A história de uma cidade é carregada acontecimentos, crenças e lendas mantidas por seus moradores. Ao longo de seus 167 anos, Passo Fundo reconhece e mantém vivo alguns desses espaços até hoje, como o Chafariz da Mãe Preta, a República dos Coqueiros e a Tribuna da Boca Maldita.
Em comemoração ao mês de aniversário do município, GZH Passo Fundo relembra os fatos históricos por trás de três das principais crenças. Confira a seguir.
Chafariz da Mãe Preta
Lugar importante para a população afro-brasileira, o Chafariz da Mãe Preta carrega história material e imaterial. O espaço foi construído na década de 1860 e segue preservado no cruzamento entre as ruas Uruguai e Dez de Abril.
As lendas e narrativas em volta dele se transformam e carregam historicidades e pensamentos, como explica a coordenadora do Arquivo Histórico Regional (AHR), Gizele Zanotto:
— Há registros históricos de transformação dessa lenda. Tem uma possibilidade latente da comunidade afrodescendente ter ressignificado uma lenda indígena e vinculado ao local do chafariz. Isso se conformou na ideia de uma mãe, antes indígena, agora negra, que perde seu filho e chora muito, e ali resulta de uma fonte cuja água “quem beberá não deixará de voltar a sua terra”.
Eram as fontes do chafariz o principal local onde empregados e escravizados buscavam água para abastecer as casas antes do desenvolvimento da cidade. Com o aumento populacional e o saneamento básico, se tornou um centro de referência negra.
— Hoje é um dos pontos mais importantes da cidade da população negra porque se tornou um lugar onde eles ainda são visíveis como elementos estruturantes na base da formação do núcleo urbano da cidade — resume Zanotto.
República dos Coqueiros
A República dos Coqueiros nasceu da união de um seleto grupo de homens que começou a se reunir no centro da cidade para conversar sobre suas vidas. O lugar de encontro era o Bar Oásis, próximo à Catedral Metropolitana.
— É um lugar privilegiado e estratégico. Dali eles viam as famílias que iam à Catedral e todo o centro urbano, com bancos e cinema. E aquelas fofocas geraram esse grupo de amigos que existe até hoje: a “Confraria da Mesa 1” — comenta Zanotto.

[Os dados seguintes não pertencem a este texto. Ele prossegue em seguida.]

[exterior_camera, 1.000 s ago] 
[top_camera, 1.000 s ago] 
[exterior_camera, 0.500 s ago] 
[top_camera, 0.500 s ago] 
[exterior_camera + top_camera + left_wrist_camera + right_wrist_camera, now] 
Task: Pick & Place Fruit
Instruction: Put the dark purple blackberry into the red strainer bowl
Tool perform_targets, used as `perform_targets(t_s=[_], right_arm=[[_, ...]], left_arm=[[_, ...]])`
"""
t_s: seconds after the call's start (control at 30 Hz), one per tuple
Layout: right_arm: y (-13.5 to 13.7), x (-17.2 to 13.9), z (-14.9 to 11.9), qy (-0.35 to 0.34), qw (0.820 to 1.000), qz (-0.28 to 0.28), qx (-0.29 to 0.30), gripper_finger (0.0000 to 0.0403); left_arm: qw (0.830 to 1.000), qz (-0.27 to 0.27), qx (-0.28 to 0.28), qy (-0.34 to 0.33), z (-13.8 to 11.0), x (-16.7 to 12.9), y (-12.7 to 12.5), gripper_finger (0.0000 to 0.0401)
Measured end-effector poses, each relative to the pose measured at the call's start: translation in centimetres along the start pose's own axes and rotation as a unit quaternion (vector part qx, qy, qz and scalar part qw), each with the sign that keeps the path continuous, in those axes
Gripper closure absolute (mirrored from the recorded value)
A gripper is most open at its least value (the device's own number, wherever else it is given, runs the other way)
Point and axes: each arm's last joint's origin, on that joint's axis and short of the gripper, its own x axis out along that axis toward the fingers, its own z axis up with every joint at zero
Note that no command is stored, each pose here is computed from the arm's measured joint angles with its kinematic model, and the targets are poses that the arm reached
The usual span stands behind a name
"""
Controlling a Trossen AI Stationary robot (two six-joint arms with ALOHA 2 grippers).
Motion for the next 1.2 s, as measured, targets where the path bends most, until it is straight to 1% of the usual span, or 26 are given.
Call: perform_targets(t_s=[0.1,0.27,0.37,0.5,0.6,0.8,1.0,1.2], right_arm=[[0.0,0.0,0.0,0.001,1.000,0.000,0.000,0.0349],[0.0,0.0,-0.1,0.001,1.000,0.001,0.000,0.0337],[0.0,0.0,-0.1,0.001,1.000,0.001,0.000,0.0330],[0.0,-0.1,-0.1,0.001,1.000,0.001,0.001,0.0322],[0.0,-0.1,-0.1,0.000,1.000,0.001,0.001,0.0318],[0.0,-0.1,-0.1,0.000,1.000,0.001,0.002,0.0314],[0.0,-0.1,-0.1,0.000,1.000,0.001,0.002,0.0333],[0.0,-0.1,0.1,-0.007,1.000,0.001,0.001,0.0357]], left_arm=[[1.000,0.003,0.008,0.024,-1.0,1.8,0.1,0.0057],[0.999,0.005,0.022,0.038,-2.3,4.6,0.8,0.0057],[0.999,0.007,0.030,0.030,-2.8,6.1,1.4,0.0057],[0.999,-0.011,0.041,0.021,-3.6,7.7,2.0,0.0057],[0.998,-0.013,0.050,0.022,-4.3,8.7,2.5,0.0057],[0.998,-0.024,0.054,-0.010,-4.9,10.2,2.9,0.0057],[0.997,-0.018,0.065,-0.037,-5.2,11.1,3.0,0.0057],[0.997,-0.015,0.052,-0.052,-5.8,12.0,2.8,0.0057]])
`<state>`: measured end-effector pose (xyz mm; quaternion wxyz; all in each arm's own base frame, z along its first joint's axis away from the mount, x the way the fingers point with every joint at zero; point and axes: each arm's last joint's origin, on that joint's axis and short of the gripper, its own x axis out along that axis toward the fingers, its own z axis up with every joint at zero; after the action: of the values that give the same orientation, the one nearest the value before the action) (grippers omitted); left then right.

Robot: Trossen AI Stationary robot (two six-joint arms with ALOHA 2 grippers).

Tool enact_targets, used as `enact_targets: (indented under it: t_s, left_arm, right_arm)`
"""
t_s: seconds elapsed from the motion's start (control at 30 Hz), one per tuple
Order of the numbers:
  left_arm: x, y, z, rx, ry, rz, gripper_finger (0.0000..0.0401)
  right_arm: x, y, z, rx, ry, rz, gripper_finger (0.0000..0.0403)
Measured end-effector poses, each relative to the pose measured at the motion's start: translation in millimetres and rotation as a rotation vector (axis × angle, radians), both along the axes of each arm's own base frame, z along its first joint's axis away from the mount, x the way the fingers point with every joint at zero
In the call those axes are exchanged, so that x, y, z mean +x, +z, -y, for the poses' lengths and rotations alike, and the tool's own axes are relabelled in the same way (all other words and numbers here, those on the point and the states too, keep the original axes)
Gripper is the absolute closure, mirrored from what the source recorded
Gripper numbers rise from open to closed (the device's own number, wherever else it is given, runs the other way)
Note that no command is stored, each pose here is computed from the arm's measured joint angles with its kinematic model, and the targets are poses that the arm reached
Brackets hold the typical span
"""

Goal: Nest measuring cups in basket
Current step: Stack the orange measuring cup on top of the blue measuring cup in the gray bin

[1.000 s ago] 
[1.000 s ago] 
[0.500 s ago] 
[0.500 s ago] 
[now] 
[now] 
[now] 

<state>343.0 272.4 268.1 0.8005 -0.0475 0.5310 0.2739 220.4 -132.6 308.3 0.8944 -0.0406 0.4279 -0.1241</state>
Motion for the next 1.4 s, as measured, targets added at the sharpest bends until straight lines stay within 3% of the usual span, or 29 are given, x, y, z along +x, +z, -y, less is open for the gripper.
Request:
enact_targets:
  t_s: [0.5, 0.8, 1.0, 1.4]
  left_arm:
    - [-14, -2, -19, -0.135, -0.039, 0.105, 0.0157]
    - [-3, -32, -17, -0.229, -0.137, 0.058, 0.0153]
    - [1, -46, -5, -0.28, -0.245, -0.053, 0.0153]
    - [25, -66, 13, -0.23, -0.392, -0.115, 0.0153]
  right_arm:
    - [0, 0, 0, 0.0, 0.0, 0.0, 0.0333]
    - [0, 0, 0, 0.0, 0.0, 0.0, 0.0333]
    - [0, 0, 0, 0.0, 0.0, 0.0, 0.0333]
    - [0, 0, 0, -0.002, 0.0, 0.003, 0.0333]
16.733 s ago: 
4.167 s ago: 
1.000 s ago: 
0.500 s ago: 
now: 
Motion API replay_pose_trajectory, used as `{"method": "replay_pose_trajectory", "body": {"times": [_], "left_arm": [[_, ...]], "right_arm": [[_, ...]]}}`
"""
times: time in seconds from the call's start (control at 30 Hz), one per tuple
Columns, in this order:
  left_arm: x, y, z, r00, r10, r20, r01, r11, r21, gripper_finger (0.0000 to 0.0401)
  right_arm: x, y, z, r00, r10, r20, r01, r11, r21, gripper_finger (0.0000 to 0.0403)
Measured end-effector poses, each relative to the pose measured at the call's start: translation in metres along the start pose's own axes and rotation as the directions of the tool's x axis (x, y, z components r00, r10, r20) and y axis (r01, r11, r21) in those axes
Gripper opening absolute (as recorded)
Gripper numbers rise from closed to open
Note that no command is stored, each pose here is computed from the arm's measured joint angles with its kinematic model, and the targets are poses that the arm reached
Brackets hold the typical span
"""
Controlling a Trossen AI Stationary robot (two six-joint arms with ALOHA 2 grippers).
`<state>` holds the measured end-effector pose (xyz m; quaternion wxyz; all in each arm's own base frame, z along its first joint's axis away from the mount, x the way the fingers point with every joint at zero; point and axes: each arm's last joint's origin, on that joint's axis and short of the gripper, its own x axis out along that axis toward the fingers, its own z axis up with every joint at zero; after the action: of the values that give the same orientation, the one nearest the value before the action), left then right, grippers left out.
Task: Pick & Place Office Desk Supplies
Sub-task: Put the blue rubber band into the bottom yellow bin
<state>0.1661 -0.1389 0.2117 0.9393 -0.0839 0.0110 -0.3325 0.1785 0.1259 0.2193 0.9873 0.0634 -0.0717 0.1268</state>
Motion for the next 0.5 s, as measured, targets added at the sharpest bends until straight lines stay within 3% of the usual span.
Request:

Em homenagem ao grupo, o canteiro central da Avenida General Neto, próximo do Bar Oásis, foi nomeado como “República dos Coqueiros”, em referência as árvores que ali existe. Até os dias atuais, este continua sendo espaço de encontro entre grupos da cidade.
“Boca Maldita”
Entre os anos de 1970 e 1980, sociedades organizadas por intelectuais passaram a movimentar a cidade para a criação de um local aberto para liberdade de expressão — mesmo no período ditatorial. A inspiração veio da tribuna “Boca Maldita”, que já existia em Curitiba, como relembra a historiadora:
— Em 1982 se cria a “Sociedade Civil Boca Maldita”, e é feita uma pequena tribuna no canteiro da República dos Coqueiros, com um pequeno palco para fazer a livre expressão. A tribuna ganhou imediatamente o status de bem tombado e até hoje foi é a marca de um lugar que defende a livre expressão — disse a historiadora.
O local é aberto até os dias atuais, mas teve uma participação marcante nos anos de 1990 quando, em greves, um professor se alocou em greve de fome na luta por melhores condições de trabalho e ficou na memória coletiva.
De lá para cá, a lei municipal nº 3.078/1995 fez questão de permitir a livre expressão em alguns lugares de Passo Fundo, como a Boca Maldita, a Gare, o altar da Pátria e as praças do Teixeirinha e da Mãe Preta.